For example, if $\phi$ is continuously differentiable and $\nu_{t,h}=\frac{1}{h}(\delta_{x(t+h)}-\delta_{x(t)})$, then $$\nu_h\phi(t):=\frac{1}{h}(\phi(x(t+h))-\phi(x(t))\xrightarrow{h\rightarrow0}\phi'(x(t))x'(t)=x'(t)\delta_{x(t)}D\phi$$ where $D$ is the derivative operator acting on $\mathcal{C}^1(\mathbb{R}^n)$. From this, one can see that the space of measures $\mathcal{M}(\mathbb{R}^d)$ of finite total variation is not big enough to hold the (weak) limit $\lim_{h\rightarrow0}\nu_{t,h}$.

Answer 2

Technicalities aside (see comments to the main question), I don't think the result is correct. Take an arbitrary continuous function $f$. You can pair it with that $\delta_{x(t)}$ and the result is $$\tag{1}\langle \delta_{x(t)}, f\rangle = f(x(t)).$$ Now, if $\delta_{x(t)}$ was differentiable, whatever that means, it MUST imply that the left-hand side of (1) is a differentiable real-valued function of $t$. But this is not the case, because the function $f$ is just a generic continuous function, it needs not be differentiable at any point.

Answer 3

To find the derivative (if it exists) we have to consider the measure $$ \frac{\delta_{x(t+h)}-\delta_{x(t)}}{h}\quad\text{given by}\quad A\mapsto \frac 1 h \cdot \begin{cases} 1 & \text{if $x(t+h)\in A$, $x(t)\notin A$}, \\ -1 & \text{if $x(t+h)\notin A$, $x(t)\in A$}, \\ 0 & \text{otherwise}. \end{cases} $$ Claiming that this would converge to $\delta_{x'(t)}$ as $h\to 0$ would mean this measure converges to $$ A\mapsto \begin{cases} 1 & \text{if $x'(t)\in A$}, \\ 0 & \text{otherwise}. \end{cases} $$ You could check this by computing the total variation of the difference, but it should be rather obvious that this isn't the case and the first measure above does not converge for $h\to 0$.

Answer 4

For a very different perspective we have the following result: the tangent vector of the curve $t \mapsto \delta_{x(t)}$ at a point $s$ is $\delta_{x'(s)}$ provided $x$ is absolutely continuous (and hence differentiable almost everywhere).

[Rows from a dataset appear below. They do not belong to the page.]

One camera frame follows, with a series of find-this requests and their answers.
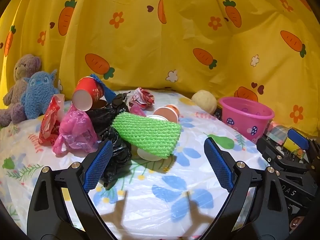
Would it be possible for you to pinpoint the pink plastic bag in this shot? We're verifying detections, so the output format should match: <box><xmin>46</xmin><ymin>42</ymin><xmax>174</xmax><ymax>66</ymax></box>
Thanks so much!
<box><xmin>52</xmin><ymin>104</ymin><xmax>99</xmax><ymax>155</ymax></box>

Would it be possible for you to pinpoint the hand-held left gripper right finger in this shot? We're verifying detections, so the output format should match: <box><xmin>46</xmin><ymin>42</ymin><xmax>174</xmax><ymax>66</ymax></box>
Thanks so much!
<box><xmin>204</xmin><ymin>137</ymin><xmax>293</xmax><ymax>240</ymax></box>

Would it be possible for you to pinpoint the red white wrapper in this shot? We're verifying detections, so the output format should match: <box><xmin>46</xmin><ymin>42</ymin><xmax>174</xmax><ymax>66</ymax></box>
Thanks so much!
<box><xmin>129</xmin><ymin>87</ymin><xmax>155</xmax><ymax>110</ymax></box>

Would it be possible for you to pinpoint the small pink plastic wrapper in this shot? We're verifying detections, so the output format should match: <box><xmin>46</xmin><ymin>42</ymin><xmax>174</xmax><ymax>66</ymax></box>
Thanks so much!
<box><xmin>129</xmin><ymin>104</ymin><xmax>147</xmax><ymax>117</ymax></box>

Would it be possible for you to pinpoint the brown paper cup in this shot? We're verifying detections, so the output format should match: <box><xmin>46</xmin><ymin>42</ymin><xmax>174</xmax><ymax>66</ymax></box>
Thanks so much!
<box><xmin>90</xmin><ymin>99</ymin><xmax>108</xmax><ymax>110</ymax></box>

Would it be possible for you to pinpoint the floral plastic tablecloth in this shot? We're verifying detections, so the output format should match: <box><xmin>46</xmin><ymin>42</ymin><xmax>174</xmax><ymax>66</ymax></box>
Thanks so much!
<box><xmin>0</xmin><ymin>89</ymin><xmax>275</xmax><ymax>240</ymax></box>

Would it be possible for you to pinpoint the red snack wrapper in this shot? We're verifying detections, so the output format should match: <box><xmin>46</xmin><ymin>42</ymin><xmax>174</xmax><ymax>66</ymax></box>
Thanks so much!
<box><xmin>39</xmin><ymin>94</ymin><xmax>66</xmax><ymax>146</ymax></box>

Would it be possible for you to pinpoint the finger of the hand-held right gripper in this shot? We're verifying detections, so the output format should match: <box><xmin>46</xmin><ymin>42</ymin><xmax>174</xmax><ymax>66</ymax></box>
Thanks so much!
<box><xmin>287</xmin><ymin>129</ymin><xmax>316</xmax><ymax>155</ymax></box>
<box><xmin>256</xmin><ymin>137</ymin><xmax>310</xmax><ymax>172</ymax></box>

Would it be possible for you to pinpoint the black plastic bag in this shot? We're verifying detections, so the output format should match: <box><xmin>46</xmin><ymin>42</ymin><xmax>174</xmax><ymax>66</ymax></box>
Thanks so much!
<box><xmin>86</xmin><ymin>94</ymin><xmax>133</xmax><ymax>189</ymax></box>

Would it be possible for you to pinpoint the blue plush toy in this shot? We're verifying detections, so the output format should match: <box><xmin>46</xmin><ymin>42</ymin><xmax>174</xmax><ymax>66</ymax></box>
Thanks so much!
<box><xmin>21</xmin><ymin>69</ymin><xmax>62</xmax><ymax>120</ymax></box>

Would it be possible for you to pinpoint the red paper cup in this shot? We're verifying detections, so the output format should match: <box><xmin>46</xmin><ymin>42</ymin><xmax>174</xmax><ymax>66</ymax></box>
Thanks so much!
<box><xmin>72</xmin><ymin>76</ymin><xmax>105</xmax><ymax>112</ymax></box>

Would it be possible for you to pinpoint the pale striped wrapper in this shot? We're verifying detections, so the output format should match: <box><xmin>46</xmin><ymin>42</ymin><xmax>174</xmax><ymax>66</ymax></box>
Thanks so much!
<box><xmin>269</xmin><ymin>125</ymin><xmax>290</xmax><ymax>143</ymax></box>

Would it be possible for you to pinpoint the person's right hand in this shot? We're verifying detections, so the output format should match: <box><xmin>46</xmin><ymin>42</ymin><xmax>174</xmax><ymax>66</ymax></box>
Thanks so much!
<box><xmin>289</xmin><ymin>216</ymin><xmax>306</xmax><ymax>233</ymax></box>

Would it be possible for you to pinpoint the green foam net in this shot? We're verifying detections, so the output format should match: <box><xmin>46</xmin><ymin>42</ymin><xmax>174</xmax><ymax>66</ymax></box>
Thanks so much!
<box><xmin>111</xmin><ymin>112</ymin><xmax>182</xmax><ymax>159</ymax></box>

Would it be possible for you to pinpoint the orange paper cup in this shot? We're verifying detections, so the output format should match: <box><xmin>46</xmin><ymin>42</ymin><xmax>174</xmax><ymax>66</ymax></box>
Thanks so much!
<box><xmin>146</xmin><ymin>104</ymin><xmax>180</xmax><ymax>124</ymax></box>

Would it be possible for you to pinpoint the yellow snack packet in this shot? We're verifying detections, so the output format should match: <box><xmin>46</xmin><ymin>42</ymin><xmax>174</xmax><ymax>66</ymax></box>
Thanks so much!
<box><xmin>284</xmin><ymin>134</ymin><xmax>305</xmax><ymax>156</ymax></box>

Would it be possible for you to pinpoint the yellow carrot print cloth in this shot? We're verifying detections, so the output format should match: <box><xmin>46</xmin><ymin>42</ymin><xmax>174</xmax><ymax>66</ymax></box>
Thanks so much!
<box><xmin>0</xmin><ymin>0</ymin><xmax>320</xmax><ymax>140</ymax></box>

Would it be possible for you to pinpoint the purple teddy bear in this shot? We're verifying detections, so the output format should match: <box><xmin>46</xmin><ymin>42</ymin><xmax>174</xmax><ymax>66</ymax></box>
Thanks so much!
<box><xmin>0</xmin><ymin>54</ymin><xmax>43</xmax><ymax>128</ymax></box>

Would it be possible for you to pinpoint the white paper cup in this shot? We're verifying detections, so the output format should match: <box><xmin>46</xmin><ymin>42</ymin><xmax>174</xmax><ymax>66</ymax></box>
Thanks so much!
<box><xmin>136</xmin><ymin>147</ymin><xmax>165</xmax><ymax>162</ymax></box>

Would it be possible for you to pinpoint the pink plastic basin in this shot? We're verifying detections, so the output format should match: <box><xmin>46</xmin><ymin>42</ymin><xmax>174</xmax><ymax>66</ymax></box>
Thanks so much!
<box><xmin>219</xmin><ymin>97</ymin><xmax>275</xmax><ymax>145</ymax></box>

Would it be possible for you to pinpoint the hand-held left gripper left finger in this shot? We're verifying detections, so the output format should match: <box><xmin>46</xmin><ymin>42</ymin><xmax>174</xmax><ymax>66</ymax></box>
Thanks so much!
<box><xmin>26</xmin><ymin>139</ymin><xmax>118</xmax><ymax>240</ymax></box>

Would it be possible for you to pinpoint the cream fuzzy ball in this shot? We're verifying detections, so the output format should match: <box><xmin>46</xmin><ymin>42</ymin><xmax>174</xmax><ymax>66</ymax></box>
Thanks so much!
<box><xmin>191</xmin><ymin>90</ymin><xmax>217</xmax><ymax>115</ymax></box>

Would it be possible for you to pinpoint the blue foam net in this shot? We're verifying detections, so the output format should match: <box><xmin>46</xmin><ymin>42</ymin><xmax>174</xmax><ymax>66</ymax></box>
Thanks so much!
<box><xmin>90</xmin><ymin>74</ymin><xmax>117</xmax><ymax>103</ymax></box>

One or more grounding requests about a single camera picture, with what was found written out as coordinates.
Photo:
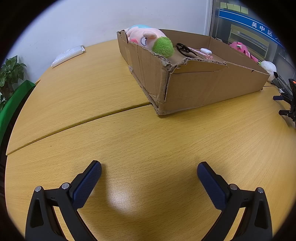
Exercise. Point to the brown cardboard box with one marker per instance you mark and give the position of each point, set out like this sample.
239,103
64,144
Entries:
208,85

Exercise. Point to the white plastic bag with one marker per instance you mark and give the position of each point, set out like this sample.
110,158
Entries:
67,55

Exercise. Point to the pink and blue plush toy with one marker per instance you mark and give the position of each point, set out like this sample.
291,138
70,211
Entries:
141,34

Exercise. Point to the green potted plant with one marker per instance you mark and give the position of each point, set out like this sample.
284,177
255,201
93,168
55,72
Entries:
11,71

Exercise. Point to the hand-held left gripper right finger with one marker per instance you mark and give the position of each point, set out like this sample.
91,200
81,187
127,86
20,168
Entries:
212,185

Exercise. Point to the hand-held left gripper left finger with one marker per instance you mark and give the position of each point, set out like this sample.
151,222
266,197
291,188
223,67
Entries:
85,185

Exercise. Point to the white plush toy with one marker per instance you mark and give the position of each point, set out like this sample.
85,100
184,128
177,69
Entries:
269,67

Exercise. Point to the blue wall sign band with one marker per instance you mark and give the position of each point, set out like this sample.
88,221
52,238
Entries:
247,22

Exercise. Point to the magenta plush toy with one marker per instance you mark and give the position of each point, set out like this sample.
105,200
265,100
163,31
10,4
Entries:
240,47

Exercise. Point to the yellow sticky note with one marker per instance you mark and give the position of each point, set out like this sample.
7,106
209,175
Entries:
237,7
223,5
244,9
230,6

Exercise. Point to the black glasses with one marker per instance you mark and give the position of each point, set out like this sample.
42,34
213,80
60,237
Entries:
182,49

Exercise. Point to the pink pen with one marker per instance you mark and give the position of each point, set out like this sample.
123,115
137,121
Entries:
201,55

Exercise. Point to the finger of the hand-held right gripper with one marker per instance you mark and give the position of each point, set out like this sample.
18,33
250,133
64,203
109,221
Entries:
285,96
288,112

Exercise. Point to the green fuzzy ball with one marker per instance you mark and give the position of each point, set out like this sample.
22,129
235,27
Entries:
163,47

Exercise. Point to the white earbuds case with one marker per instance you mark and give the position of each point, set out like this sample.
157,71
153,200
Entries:
205,50

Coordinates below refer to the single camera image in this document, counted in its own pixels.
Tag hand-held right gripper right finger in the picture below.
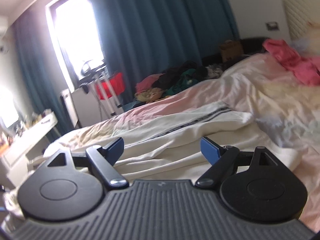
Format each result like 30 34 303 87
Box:
194 137 281 188

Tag vanity mirror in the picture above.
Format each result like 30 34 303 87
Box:
0 86 21 128

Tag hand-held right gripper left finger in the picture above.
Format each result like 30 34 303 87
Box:
46 137 130 189

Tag tan cloth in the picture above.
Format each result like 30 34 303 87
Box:
134 87 166 103

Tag beige padded headboard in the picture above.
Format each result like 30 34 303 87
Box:
282 0 320 41

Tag pink and white bed sheet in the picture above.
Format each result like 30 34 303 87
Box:
42 52 320 230

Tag blue curtain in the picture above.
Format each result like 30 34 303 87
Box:
82 0 241 106
12 12 78 136

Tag cream striped pants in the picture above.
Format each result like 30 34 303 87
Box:
110 102 300 178

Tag pink cloth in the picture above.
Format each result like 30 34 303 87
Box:
135 74 166 93

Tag white panel heater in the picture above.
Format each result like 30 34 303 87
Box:
59 88 87 131

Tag red garment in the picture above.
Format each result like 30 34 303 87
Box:
96 72 126 101

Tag brown paper bag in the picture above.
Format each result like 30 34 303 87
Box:
219 39 244 62

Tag group of cosmetic bottles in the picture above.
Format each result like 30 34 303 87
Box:
15 109 55 131

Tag patterned grey cloth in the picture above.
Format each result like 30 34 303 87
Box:
205 64 225 78

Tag white dressing table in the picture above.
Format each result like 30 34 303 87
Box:
0 111 60 188

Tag white air conditioner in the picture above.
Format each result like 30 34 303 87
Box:
0 16 15 40

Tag dark framed window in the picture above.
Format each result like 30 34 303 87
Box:
45 0 106 93

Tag pile of dark clothes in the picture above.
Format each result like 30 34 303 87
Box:
155 60 208 97

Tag coral pink garment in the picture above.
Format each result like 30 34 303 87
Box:
262 39 320 86

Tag black sofa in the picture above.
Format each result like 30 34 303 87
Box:
201 37 271 71

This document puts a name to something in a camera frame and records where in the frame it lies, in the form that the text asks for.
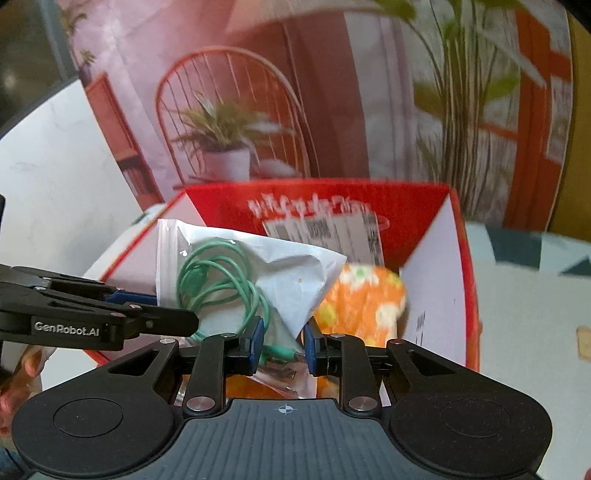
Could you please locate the clear white plastic bag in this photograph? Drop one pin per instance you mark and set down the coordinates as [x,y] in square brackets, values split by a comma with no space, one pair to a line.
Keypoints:
[295,263]

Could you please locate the light wooden panel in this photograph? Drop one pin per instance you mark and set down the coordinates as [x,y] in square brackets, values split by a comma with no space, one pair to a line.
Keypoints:
[577,138]

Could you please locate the orange floral soft cloth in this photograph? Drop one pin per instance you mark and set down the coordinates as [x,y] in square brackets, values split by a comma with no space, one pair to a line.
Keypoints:
[364,300]

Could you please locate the person's left hand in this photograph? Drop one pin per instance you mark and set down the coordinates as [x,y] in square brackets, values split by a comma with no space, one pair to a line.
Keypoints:
[28,365]

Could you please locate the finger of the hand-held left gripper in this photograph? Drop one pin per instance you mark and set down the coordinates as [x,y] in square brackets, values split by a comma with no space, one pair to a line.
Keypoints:
[134,299]
[171,321]

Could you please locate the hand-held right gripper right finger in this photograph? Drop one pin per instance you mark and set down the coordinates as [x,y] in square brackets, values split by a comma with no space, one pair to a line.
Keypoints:
[311,347]

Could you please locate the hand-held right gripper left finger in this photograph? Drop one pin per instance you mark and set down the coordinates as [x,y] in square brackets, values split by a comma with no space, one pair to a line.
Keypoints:
[256,344]

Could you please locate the printed room scene backdrop cloth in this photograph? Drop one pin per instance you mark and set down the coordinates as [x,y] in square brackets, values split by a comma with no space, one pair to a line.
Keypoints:
[323,92]

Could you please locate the dark window with grey frame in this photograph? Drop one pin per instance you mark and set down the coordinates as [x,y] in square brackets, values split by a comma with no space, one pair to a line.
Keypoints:
[27,50]

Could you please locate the red strawberry print cardboard box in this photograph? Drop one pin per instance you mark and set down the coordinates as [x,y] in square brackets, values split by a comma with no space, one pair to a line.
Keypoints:
[221,207]

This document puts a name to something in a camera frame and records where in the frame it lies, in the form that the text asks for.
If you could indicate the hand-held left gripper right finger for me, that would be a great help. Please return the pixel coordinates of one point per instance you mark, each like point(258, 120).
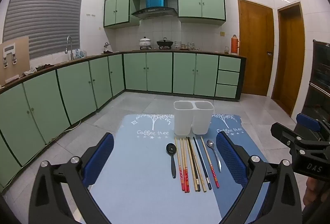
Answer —
point(229, 159)

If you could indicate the dark blue tree-print mat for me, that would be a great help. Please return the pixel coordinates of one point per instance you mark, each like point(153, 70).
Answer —
point(251, 145)

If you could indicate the orange thermos flask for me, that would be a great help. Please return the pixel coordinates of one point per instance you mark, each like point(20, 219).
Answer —
point(234, 45)

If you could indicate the white two-compartment utensil holder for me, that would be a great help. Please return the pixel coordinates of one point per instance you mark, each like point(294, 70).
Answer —
point(183, 121)

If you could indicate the red-tipped wooden chopstick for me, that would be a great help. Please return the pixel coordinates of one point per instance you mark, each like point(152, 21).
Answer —
point(179, 162)
point(209, 162)
point(186, 162)
point(183, 162)

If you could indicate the light blue tree-print mat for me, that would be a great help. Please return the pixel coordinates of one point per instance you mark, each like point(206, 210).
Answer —
point(144, 188)

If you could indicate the green base cabinets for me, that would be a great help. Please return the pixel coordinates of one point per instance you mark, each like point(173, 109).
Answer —
point(159, 72)

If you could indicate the person's right hand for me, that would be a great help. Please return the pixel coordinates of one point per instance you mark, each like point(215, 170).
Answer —
point(313, 190)

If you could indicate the brown cardboard board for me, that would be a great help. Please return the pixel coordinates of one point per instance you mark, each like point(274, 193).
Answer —
point(22, 59)

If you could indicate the plain wooden chopstick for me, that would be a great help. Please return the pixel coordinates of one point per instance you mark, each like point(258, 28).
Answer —
point(191, 162)
point(197, 163)

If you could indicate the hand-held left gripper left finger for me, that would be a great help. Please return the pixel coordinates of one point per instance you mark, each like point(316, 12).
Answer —
point(99, 159)

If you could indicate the metal spoon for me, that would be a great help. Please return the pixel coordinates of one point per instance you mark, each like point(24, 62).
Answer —
point(211, 144)

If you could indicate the group of glass jars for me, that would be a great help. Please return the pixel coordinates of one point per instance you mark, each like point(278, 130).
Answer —
point(185, 45)

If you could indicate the black glass-front cabinet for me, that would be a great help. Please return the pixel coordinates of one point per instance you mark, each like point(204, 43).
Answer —
point(318, 85)

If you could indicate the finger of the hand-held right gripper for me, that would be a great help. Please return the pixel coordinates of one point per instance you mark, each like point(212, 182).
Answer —
point(308, 122)
point(281, 132)

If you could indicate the metal kettle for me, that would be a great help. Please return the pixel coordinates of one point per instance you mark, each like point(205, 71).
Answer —
point(107, 46)

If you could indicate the black plastic spoon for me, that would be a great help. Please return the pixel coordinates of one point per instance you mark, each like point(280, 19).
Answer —
point(170, 148)

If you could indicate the grey window blind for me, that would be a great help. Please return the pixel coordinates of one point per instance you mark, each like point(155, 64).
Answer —
point(43, 15)

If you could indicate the white cooking pot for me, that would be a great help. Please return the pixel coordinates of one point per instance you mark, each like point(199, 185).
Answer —
point(145, 43)

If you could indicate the plain wooden door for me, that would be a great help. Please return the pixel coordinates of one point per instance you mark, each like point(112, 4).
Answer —
point(288, 59)

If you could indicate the black wok with lid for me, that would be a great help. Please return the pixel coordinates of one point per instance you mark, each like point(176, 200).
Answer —
point(165, 43)

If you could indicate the dark cloth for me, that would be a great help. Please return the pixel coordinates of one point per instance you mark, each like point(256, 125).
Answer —
point(45, 66)

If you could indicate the metal kitchen faucet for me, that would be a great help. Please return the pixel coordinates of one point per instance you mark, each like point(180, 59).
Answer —
point(69, 39)

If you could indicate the black range hood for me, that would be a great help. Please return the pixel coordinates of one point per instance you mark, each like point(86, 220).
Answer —
point(154, 11)

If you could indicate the row of wall hooks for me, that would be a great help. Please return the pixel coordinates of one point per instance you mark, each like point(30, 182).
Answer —
point(91, 15)

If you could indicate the black chopstick with gold band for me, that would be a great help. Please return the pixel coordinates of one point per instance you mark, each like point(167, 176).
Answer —
point(202, 162)
point(193, 159)

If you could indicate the small glass jar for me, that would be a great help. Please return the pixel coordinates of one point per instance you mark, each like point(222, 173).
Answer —
point(226, 50)

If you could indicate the white plastic frame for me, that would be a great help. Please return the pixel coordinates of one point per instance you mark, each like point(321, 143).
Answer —
point(9, 55)

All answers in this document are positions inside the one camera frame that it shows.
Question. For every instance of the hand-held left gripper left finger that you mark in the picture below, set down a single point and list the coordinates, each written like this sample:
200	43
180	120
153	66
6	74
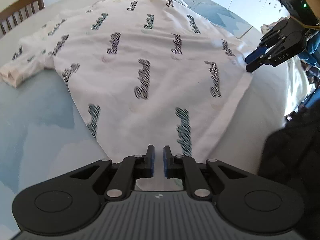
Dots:
151	160

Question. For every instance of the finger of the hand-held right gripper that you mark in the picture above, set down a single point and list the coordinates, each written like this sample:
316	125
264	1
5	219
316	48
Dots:
257	65
256	54

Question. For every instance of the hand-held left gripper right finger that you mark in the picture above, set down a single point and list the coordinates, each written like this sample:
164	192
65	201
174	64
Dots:
166	161

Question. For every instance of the white printed t-shirt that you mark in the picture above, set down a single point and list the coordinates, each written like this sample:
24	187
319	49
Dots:
150	62

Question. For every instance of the blue cloth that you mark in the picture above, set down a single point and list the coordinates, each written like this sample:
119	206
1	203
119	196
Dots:
312	52

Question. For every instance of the white wardrobe with stickers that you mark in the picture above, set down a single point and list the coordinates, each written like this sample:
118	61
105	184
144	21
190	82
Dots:
240	2

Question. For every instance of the person's dark clothing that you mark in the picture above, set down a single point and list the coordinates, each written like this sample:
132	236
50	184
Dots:
292	170

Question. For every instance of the brown wooden chair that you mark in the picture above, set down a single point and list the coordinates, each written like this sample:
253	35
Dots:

Here is what I mean by tangent vector (for a detailed treatment you have to consult Ambrosio, Savaré and Gigli's book: Gradient flows in metric spaces and in the space of probability measures or the PhD Thesis of Nicolá Gigli (On the geometry of the space of probability measures endowed with the quadratic optimal transport distance), available on his website).

Let $P_2(X)$ be the set of Radon measures on $X$ with finite second moment and $I \subset \mathbb R$ be an interval open to the right.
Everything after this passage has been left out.